What you have to do | From the listing below, copy out every line where the word "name" appears.

Recorded information |
═══

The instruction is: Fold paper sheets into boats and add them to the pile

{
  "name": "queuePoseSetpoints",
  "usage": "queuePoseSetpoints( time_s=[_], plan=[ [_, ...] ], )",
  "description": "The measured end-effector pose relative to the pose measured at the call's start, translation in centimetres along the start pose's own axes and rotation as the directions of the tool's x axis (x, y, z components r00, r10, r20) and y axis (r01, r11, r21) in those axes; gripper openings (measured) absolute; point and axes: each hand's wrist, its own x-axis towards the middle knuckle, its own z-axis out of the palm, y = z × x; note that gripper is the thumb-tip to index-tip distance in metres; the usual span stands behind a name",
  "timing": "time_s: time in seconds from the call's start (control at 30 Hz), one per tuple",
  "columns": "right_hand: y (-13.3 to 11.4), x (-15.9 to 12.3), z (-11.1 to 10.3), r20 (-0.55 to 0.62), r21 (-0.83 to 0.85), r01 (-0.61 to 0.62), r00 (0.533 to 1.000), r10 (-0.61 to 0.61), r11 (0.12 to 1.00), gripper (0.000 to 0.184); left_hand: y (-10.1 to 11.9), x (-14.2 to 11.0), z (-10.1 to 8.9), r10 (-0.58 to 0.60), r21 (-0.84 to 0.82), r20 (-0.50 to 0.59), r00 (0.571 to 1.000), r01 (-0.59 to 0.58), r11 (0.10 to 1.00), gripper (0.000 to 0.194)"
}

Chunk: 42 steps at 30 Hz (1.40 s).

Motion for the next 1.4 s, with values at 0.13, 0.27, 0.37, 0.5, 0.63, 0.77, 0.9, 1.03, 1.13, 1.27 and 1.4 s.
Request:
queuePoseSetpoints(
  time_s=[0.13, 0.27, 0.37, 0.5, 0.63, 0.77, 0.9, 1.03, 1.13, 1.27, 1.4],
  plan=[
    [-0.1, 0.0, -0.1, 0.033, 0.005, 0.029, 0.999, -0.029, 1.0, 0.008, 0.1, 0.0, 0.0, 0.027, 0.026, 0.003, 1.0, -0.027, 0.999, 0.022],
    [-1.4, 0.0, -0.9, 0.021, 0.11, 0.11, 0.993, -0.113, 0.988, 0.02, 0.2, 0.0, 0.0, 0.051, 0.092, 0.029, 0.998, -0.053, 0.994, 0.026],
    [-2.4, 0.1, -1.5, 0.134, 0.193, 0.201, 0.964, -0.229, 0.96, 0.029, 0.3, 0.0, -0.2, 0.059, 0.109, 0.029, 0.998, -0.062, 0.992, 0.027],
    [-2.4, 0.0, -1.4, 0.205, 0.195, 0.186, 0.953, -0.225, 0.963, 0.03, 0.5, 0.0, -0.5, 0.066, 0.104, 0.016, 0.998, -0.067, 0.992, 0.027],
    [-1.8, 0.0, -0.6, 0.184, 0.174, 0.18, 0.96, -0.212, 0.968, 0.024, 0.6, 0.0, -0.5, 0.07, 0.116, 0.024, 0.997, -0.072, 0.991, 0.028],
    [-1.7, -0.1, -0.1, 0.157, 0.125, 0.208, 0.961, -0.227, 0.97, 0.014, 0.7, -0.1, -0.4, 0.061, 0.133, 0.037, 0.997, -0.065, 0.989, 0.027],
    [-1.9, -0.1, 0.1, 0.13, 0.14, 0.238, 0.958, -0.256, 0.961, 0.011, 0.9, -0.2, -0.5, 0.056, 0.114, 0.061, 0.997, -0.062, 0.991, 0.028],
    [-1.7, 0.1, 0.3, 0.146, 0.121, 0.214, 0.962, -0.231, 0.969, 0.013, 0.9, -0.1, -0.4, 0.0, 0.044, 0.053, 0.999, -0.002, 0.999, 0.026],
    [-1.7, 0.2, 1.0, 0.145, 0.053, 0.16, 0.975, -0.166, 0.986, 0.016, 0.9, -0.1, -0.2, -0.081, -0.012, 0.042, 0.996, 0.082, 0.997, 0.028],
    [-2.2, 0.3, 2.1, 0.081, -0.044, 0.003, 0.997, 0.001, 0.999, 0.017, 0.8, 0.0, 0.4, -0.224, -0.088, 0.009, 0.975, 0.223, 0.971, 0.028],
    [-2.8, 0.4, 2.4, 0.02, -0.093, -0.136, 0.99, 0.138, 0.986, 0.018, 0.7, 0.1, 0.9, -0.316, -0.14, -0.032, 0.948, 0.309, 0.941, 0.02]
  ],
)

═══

Problem solution |
  "name": "queuePoseSetpoints",
  "description": "The measured end-effector pose relative to the pose measured at the call's start, translation in centimetres along the start pose's own axes and rotation as the directions of the tool's x axis (x, y, z components r00, r10, r20) and y axis (r01, r11, r21) in those axes; gripper openings (measured) absolute; point and axes: each hand's wrist, its own x-axis towards the middle knuckle, its own z-axis out of the palm, y = z × x; note that gripper is the thumb-tip to index-tip distance in metres; the usual span stands behind a name",

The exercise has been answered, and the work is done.